## Given data
==================================================

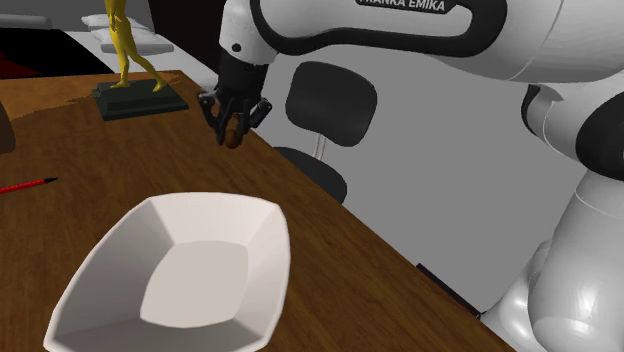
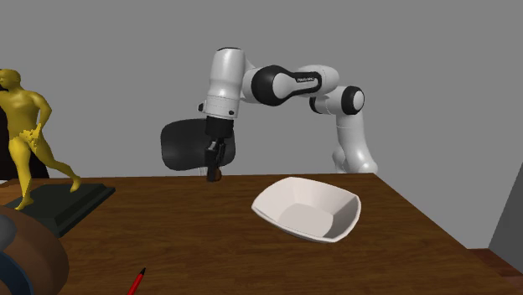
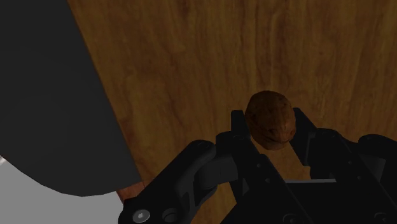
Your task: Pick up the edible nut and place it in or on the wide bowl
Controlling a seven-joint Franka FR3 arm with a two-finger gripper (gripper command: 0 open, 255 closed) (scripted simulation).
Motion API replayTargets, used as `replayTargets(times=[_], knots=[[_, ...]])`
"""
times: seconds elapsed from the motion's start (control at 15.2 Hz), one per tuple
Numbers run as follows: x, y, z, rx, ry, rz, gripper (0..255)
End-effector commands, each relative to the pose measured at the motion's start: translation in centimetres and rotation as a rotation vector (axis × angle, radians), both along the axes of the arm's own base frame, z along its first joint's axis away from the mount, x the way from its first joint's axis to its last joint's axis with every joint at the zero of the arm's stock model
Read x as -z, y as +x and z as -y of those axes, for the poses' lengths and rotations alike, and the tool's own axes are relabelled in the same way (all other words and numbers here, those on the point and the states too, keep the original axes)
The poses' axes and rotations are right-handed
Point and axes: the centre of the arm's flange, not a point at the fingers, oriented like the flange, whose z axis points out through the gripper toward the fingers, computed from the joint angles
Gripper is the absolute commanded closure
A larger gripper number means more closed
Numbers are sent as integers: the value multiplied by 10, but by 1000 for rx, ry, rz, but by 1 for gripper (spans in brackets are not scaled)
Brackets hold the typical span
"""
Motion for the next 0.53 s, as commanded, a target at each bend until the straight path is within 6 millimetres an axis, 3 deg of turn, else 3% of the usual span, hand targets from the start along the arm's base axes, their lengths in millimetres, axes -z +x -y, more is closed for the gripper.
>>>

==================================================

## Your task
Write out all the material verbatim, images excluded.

## Your response
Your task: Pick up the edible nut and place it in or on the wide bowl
Controlling a seven-joint Franka FR3 arm with a two-finger gripper (gripper command: 0 open, 255 closed) (scripted simulation).
Motion API replayTargets, used as `replayTargets(times=[_], knots=[[_, ...]])`
"""
times: seconds elapsed from the motion's start (control at 15.2 Hz), one per tuple
Numbers run as follows: x, y, z, rx, ry, rz, gripper (0..255)
End-effector commands, each relative to the pose measured at the motion's start: translation in centimetres and rotation as a rotation vector (axis × angle, radians), both along the axes of the arm's own base frame, z along its first joint's axis away from the mount, x the way from its first joint's axis to its last joint's axis with every joint at the zero of the arm's stock model
Read x as -z, y as +x and z as -y of those axes, for the poses' lengths and rotations alike, and the tool's own axes are relabelled in the same way (all other words and numbers here, those on the point and the states too, keep the original axes)
The poses' axes and rotations are right-handed
Point and axes: the centre of the arm's flange, not a point at the fingers, oriented like the flange, whose z axis points out through the gripper toward the fingers, computed from the joint angles
Gripper is the absolute commanded closure
A larger gripper number means more closed
Numbers are sent as integers: the value multiplied by 10, but by 1000 for rx, ry, rz, but by 1 for gripper (spans in brackets are not scaled)
Brackets hold the typical span
"""
Motion for the next 0.53 s, as commanded, a target at each bend until the straight path is within 6 millimetres an axis, 3 deg of turn, else 3% of the usual span, hand targets from the start along the arm's base axes, their lengths in millimetres, axes -z +x -y, more is closed for the gripper.
>>>

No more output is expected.